Froio Elisabetta, Piana Simonetta, Cavazza Alberto, Valli Riccardo, Abrate Martino, Gardini Giorgio
Department of Pathology, Arcispedale Santa Maria Nuova, Reggio Emilia, Italy.
Int J Surg Pathol. 2008 Oct;16(4):443-6. doi: 10.1177/1066896908316067. Epub 2008 May 21.
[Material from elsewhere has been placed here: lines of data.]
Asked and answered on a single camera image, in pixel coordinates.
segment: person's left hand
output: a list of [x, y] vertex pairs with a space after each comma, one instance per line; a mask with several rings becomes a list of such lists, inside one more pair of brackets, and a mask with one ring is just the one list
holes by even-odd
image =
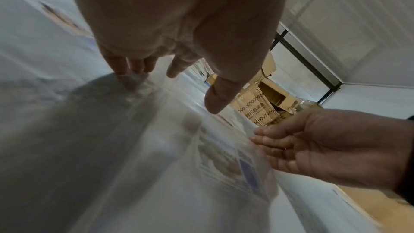
[[285, 0], [76, 0], [117, 74], [151, 72], [175, 54], [169, 77], [204, 57], [218, 74], [205, 106], [220, 112], [259, 71]]

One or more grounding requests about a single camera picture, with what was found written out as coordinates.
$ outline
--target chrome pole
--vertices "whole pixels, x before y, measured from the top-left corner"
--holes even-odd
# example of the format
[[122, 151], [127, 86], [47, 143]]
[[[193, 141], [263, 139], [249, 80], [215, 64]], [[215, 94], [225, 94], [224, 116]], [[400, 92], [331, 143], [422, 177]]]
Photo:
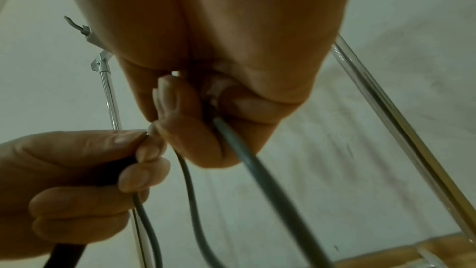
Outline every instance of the chrome pole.
[[[108, 60], [112, 58], [112, 54], [107, 51], [101, 51], [96, 59], [91, 63], [91, 69], [99, 72], [101, 82], [103, 83], [104, 94], [106, 95], [106, 105], [109, 111], [109, 118], [111, 126], [114, 130], [122, 129], [122, 124], [119, 118], [119, 110], [116, 102], [116, 95], [114, 94], [113, 83], [111, 81], [111, 71], [109, 69]], [[132, 224], [134, 237], [139, 254], [139, 261], [141, 268], [152, 268], [153, 260], [149, 249], [149, 242], [147, 241], [147, 234], [142, 225], [136, 210], [132, 210]]]
[[475, 209], [340, 35], [332, 45], [332, 54], [463, 233], [476, 246]]

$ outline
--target metal stand
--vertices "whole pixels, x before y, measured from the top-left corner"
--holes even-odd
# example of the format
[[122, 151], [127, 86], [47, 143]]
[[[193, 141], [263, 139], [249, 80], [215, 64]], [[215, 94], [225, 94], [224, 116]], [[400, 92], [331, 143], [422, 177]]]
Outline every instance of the metal stand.
[[[114, 130], [118, 130], [122, 129], [122, 124], [119, 118], [116, 96], [111, 81], [111, 71], [109, 70], [108, 64], [108, 60], [112, 58], [112, 56], [113, 55], [107, 51], [100, 52], [91, 63], [91, 69], [99, 72], [99, 75], [101, 76], [104, 94], [106, 95], [109, 118], [111, 119], [111, 126]], [[149, 242], [147, 241], [147, 234], [145, 233], [144, 226], [142, 225], [135, 209], [132, 211], [132, 224], [141, 268], [152, 268], [154, 266], [149, 249]]]
[[463, 233], [476, 246], [475, 209], [341, 36], [332, 45], [332, 54]]

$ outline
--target metal rod
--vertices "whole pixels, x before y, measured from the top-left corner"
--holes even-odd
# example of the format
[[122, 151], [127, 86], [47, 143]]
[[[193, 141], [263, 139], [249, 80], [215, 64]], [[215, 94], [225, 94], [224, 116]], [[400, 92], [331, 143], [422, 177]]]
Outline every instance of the metal rod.
[[475, 209], [341, 36], [332, 45], [332, 53], [463, 233], [476, 246]]
[[[99, 75], [101, 76], [101, 82], [103, 83], [104, 94], [106, 96], [106, 105], [109, 111], [111, 126], [114, 130], [120, 130], [122, 129], [122, 123], [120, 122], [116, 95], [114, 94], [113, 83], [111, 81], [111, 71], [109, 69], [108, 63], [108, 59], [111, 57], [112, 54], [108, 53], [107, 51], [102, 51], [91, 63], [91, 68], [93, 71], [98, 71]], [[152, 268], [153, 260], [149, 249], [149, 242], [147, 241], [147, 234], [135, 209], [132, 210], [132, 229], [134, 231], [141, 267]]]

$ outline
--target human hand
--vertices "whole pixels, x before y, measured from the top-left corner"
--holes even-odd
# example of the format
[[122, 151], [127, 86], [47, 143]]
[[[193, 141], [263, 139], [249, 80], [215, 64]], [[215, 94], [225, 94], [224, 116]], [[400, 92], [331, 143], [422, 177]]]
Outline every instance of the human hand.
[[[0, 259], [51, 251], [55, 243], [108, 239], [128, 223], [131, 192], [160, 183], [170, 164], [145, 131], [50, 132], [0, 144]], [[117, 185], [97, 187], [106, 163], [135, 156]]]
[[162, 137], [199, 166], [226, 167], [238, 159], [201, 102], [258, 152], [309, 97], [347, 0], [76, 1]]

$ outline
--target shiny metal tube
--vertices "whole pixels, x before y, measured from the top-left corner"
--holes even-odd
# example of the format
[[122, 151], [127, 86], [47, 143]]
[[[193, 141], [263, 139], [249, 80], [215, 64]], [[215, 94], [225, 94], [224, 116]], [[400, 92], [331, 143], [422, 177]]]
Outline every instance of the shiny metal tube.
[[332, 54], [463, 233], [476, 246], [475, 209], [341, 36], [332, 45]]
[[[103, 83], [104, 94], [106, 96], [106, 105], [109, 111], [111, 126], [114, 130], [120, 130], [122, 129], [122, 123], [120, 122], [119, 118], [116, 95], [114, 94], [113, 83], [111, 81], [111, 72], [109, 70], [108, 64], [108, 59], [111, 57], [111, 54], [107, 53], [106, 51], [102, 51], [91, 63], [91, 67], [92, 70], [98, 71], [99, 75], [101, 76], [101, 82]], [[153, 268], [153, 260], [149, 242], [147, 241], [147, 234], [135, 209], [132, 210], [132, 229], [134, 231], [141, 268]]]
The authors describe a case of multifocal perivascular epithelioid cell tumor (PEComa) arising in the pelvis of a 39-year-old woman affected by tuberous sclerosis. The tumor presented in the form of multiple fascicular, focally cystic nodules involving the uterine corpus, both ovaries, and the omentum. Microscopically, the nodules were composed of foci of adenomyosis and endometriosis (with focal atypical complex hyperplasia) associated with a stromal spindle cell population immunoreactive for HMB-45, smooth muscle actin, and estrogen and progesterone receptors. We interpret these foci as the result of a widespread proliferation of perivascular epithelioid cells (PEC). Because of the diffuse quality of the process, the designation of PEComatosis seems warranted.
作者描述了一例发生在一名39岁患有结节性硬化症女性盆腔的多灶性血管周上皮样细胞瘤(PEComa)。肿瘤表现为多个束状、局灶性囊性结节,累及子宫体、双侧卵巢和大网膜。显微镜下,结节由子宫腺肌病和子宫内膜异位症病灶(伴有局灶性非典型复杂性增生)组成,伴有对HMB-45、平滑肌肌动蛋白以及雌激素和孕激素受体呈免疫反应的基质梭形细胞群。我们将这些病灶解释为血管周上皮样细胞(PEC)广泛增殖的结果。由于该过程的弥漫性,PEComatosis这一命名似乎是合理的。